03/19/2025
By Danielle Fretwell
The Francis College of Engineering, Department of Biomedical Engineering, invites you to attend a Doctoral Dissertation defense by Kian Barari on, "Mask-Wearing Thermoregulation and Speech Flows: Analyzing Respiratory Flows with Computational Modeling, Sensor Techniques, and Schlieren Imaging."

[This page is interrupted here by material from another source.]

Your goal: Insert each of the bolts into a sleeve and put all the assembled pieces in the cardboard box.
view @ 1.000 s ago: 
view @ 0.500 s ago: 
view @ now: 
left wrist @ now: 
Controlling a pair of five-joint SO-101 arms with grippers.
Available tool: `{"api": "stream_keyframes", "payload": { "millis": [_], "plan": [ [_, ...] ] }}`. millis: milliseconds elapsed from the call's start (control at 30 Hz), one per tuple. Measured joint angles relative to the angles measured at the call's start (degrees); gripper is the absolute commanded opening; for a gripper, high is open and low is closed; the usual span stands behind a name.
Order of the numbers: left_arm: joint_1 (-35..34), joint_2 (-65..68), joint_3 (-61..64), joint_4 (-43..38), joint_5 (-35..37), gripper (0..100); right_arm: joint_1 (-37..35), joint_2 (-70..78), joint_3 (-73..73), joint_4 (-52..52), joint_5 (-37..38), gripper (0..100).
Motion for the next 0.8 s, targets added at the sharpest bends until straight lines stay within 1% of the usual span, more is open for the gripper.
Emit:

Date: Wednesday, April 2, 2025
Time: 11 a.m. - 1 p.m.
Location: ETIC 445
Committee:
Advisor: Jinxiang Xi, Associate Professor, Biomedical Engineering, UMass Lowell
Co-Advisor: Rozhin Hajian, Assistant Professor, Mechanical and Industrial Engineering, UMass Lowell
Committee Members*
1. Rozhin Hajian, Assistant Professor, Mechanical and Industrial Engineering, UMass Lowell Lowell
2. Jay Hoon Park, Assistant Professor, Plastics Engineering, UMass Lowell Lowell
Abstract:
This thesis investigates the thermoregulation, respiratory dynamics and leakage effects of face masks, addressing their impact on wearer comfort, protection efficiency and speech transmission. Wearing a mask increases facial temperature and can cause thermal discomfort, which affects mask compliance and often leads to improper fit, reducing protection efficacy. Through computational modeling, we analyze temperature variations at different facial points under varying mask fits, revealing significant microclimate changes. Additionally, leakage flows are quantified using sensor technologies, demonstrating how even small gaps significantly compromise filtration efficiency.

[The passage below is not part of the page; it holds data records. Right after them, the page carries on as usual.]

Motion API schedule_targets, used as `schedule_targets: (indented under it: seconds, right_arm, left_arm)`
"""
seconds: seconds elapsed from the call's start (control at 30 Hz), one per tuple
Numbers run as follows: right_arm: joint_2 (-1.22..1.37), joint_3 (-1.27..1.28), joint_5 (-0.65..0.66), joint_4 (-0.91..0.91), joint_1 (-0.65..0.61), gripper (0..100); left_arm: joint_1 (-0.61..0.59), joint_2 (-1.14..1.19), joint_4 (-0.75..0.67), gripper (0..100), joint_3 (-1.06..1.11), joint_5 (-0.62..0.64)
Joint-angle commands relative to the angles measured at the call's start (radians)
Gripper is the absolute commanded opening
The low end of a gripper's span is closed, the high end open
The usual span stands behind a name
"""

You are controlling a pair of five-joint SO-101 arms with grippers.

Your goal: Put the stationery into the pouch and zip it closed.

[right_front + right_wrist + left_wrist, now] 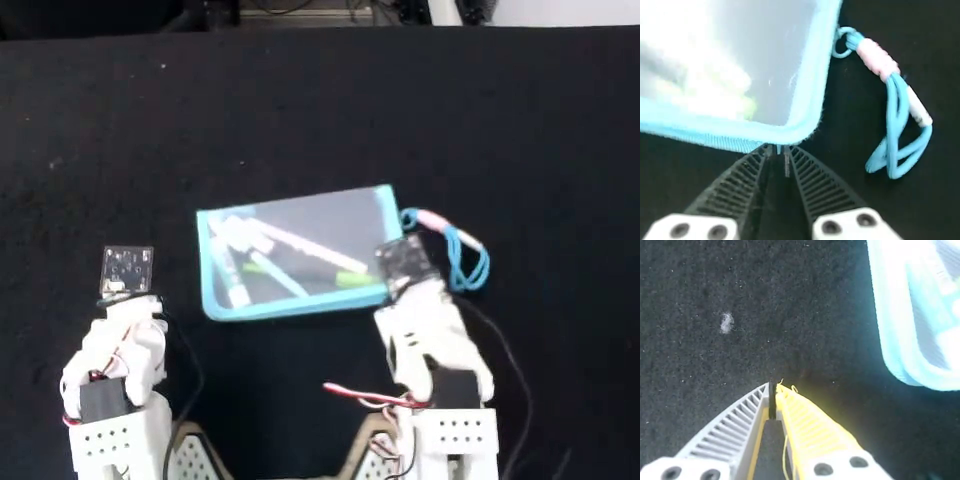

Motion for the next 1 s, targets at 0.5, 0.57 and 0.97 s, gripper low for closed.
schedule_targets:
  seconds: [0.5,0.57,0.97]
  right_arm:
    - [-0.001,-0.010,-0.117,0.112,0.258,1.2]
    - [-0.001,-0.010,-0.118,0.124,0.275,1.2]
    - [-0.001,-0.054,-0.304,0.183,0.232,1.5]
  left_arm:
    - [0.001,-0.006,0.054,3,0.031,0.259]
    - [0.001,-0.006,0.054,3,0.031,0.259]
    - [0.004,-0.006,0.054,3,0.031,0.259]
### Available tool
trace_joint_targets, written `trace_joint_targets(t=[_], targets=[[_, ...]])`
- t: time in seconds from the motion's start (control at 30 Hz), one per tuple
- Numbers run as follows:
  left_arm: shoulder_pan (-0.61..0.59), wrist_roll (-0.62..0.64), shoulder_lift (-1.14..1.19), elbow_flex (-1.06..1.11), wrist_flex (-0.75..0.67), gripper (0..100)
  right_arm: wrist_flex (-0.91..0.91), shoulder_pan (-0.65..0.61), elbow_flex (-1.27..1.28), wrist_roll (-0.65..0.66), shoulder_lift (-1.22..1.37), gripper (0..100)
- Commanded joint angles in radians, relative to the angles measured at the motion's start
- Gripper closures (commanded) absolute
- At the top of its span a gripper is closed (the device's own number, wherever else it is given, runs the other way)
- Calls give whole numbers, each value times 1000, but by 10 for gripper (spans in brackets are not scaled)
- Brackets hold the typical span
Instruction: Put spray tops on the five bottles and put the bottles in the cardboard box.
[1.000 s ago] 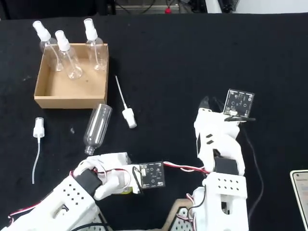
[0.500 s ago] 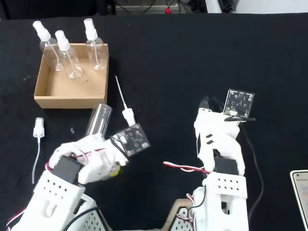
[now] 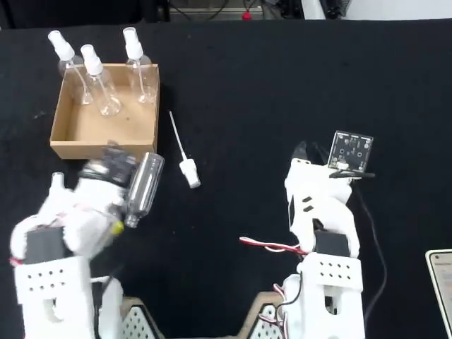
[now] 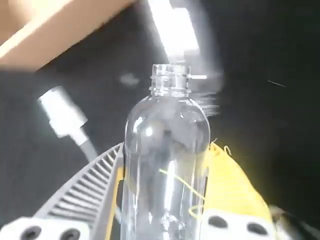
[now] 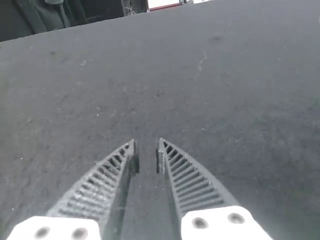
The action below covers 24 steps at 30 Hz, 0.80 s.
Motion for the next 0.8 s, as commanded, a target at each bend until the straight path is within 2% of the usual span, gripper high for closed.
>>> trace_joint_targets(t=[0.0,0.23,0.43,0.6,0.77], targets=[[-289,3,-5,-54,-94,830,-23,12,-25,-2,-15,931],[-625,-2,-3,-15,-138,830,-17,-52,-24,5,-13,930],[-865,-91,-3,154,-359,830,-17,-58,-24,2,-12,930],[-908,-92,-3,220,-420,830,-17,-58,-24,0,-13,930],[-877,3,-2,282,-422,830,-17,-58,-24,2,-13,930]])
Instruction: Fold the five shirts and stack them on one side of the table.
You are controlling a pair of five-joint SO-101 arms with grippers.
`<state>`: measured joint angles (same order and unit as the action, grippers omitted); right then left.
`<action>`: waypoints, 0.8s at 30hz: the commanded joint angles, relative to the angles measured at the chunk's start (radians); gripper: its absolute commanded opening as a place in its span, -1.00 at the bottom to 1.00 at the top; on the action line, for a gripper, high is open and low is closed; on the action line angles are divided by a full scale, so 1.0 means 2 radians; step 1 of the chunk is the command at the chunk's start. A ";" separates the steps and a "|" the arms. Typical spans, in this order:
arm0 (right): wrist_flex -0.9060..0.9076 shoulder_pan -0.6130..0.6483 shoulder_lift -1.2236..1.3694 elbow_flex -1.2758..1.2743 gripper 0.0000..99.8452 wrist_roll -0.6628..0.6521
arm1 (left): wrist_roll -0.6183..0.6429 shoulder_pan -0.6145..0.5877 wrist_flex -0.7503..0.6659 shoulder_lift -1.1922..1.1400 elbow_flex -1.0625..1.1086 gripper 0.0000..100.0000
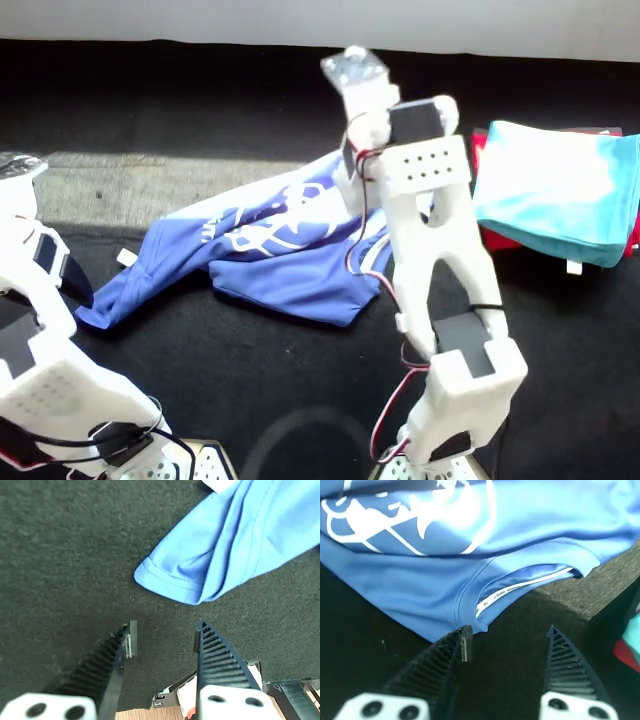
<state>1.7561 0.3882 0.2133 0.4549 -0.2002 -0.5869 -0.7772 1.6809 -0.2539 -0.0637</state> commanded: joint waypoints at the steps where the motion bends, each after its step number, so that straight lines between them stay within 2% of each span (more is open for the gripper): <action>1: -0.016 0.040 -0.043 -0.084 -0.54 -0.003 | -0.005 -0.004 -0.013 0.058 0.039 -0.61; 9: -0.161 0.129 -0.055 -0.276 -0.54 -0.002 | -0.005 -0.029 -0.094 0.131 0.163 -0.61; 13: -0.227 0.142 -0.054 -0.336 -0.54 -0.002 | -0.005 -0.045 -0.103 0.141 0.187 -0.61; 19: -0.266 0.161 -0.053 -0.387 -0.54 -0.002 | -0.005 -0.047 -0.104 0.140 0.197 -0.61; 24: -0.328 0.155 -0.052 -0.436 -0.54 -0.004 | -0.005 -0.046 -0.105 0.140 0.197 -0.61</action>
<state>1.1638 0.7043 0.1657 -0.3767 -0.2002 -0.5915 -0.8661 1.4814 -0.0192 0.3276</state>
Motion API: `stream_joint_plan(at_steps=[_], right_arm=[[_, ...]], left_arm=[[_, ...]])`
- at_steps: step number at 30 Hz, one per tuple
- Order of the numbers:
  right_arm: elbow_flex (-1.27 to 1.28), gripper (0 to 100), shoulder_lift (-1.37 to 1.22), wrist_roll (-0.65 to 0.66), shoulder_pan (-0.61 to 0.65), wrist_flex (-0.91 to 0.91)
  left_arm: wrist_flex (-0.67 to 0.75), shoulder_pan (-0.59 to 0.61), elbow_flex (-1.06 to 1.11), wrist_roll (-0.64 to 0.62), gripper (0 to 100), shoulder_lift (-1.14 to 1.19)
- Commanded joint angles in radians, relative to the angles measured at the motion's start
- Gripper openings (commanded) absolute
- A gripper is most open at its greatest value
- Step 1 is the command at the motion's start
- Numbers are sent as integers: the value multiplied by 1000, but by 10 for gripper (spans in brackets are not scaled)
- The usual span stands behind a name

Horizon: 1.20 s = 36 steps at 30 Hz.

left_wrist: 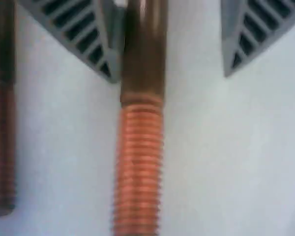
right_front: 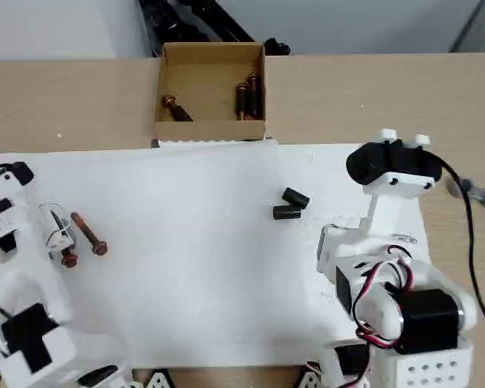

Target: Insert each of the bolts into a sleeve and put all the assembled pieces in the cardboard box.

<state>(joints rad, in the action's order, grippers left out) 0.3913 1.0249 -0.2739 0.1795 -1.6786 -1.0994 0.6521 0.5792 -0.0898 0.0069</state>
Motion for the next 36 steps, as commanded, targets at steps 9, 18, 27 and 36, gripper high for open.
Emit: stream_joint_plan(at_steps=[9,18,27,36], right_arm=[[-3,6,5,-11,-7,15],[-3,6,8,-11,-7,15],[-3,6,8,-12,-8,15],[-3,7,8,-12,-8,18]], left_arm=[[104,-2,91,-3,5,9],[-8,-3,-16,38,6,0],[-394,-18,-535,204,6,0],[-582,-18,-935,529,6,0]])
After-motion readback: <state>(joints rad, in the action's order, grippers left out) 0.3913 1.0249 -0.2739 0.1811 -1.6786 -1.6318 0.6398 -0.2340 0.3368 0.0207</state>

To further explore mask-wearing dynamics, Schlieren imaging is employed to visualize phonetic airflow patterns and exhaled respiratory jets, providing high-resolution insights into speech articulation. Combined with neural network analysis, this approach enhances speech recognition capabilities, offering promising applications in automatic speech recognition and therapy.

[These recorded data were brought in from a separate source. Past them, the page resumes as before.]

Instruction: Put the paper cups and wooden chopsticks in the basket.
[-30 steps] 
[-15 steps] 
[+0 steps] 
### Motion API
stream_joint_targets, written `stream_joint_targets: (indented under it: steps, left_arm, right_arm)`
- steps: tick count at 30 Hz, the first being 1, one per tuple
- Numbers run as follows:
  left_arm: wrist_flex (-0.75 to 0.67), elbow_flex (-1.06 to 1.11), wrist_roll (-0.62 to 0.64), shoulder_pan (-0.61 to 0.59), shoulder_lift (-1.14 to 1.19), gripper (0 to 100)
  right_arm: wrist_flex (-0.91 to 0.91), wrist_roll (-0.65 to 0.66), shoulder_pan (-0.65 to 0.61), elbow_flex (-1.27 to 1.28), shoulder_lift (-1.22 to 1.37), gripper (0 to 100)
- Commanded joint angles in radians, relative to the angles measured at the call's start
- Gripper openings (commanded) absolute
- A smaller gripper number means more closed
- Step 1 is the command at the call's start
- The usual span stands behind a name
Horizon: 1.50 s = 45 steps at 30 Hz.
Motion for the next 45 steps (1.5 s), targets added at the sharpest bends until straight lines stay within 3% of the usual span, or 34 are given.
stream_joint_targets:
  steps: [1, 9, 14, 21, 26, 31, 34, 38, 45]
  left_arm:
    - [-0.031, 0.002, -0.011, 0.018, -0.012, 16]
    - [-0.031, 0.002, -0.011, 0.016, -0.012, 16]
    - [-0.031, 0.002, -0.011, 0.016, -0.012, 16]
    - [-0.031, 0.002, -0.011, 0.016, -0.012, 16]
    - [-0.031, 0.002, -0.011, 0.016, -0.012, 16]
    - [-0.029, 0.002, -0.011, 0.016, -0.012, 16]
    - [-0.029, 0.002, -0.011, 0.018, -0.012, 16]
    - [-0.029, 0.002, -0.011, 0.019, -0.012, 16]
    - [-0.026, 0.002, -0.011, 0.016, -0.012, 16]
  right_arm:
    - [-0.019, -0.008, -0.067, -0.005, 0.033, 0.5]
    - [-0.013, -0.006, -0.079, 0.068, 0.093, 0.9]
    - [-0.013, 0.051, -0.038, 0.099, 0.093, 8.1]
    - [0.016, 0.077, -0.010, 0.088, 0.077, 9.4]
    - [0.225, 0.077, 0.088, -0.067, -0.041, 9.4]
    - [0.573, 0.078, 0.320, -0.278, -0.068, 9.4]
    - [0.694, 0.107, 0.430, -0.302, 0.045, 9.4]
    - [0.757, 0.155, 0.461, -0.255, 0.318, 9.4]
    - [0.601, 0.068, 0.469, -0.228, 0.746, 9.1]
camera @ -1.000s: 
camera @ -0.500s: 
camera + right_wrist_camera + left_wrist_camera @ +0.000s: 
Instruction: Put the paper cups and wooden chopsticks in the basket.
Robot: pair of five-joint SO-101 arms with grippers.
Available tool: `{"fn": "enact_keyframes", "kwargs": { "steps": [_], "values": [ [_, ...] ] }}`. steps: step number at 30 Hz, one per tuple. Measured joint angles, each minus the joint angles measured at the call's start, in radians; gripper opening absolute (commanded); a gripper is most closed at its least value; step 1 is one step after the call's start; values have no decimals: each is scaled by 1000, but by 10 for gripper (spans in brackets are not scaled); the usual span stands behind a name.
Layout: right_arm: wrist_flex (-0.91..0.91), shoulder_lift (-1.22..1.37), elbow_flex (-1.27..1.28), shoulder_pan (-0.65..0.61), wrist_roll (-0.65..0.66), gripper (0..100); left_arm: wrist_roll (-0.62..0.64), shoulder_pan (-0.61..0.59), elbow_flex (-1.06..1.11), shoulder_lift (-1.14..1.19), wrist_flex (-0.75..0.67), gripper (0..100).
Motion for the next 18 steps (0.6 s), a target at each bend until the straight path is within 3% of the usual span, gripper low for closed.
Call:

Furthermore, the study examines the fogging of safety glasses caused by exhaled moisture in masked and unmasked conditions. Simulations and experiments were conducted under various breathing rates, environmental conditions (13°C and 21°C at 27% RH), and mask fit scenarios, including fully sealed masks, top-gap masks and no-mask conditions. The results demonstrate that airflow patterns and humidity distribution significantly affect condensation on the safety glass. By comparing these conditions, the study provides a detailed understanding of how mask fit, breathing patterns and environmental factors contribute to fogging, guiding the development of improved mask and safety glass configurations to enhance visibility and comfort. These findings highlight the interplay between mask design, thermoregulation, speech articulation and safety glass fogging, offering a comprehensive framework for improving mask efficacy, comfort and usability in real-world scenarios.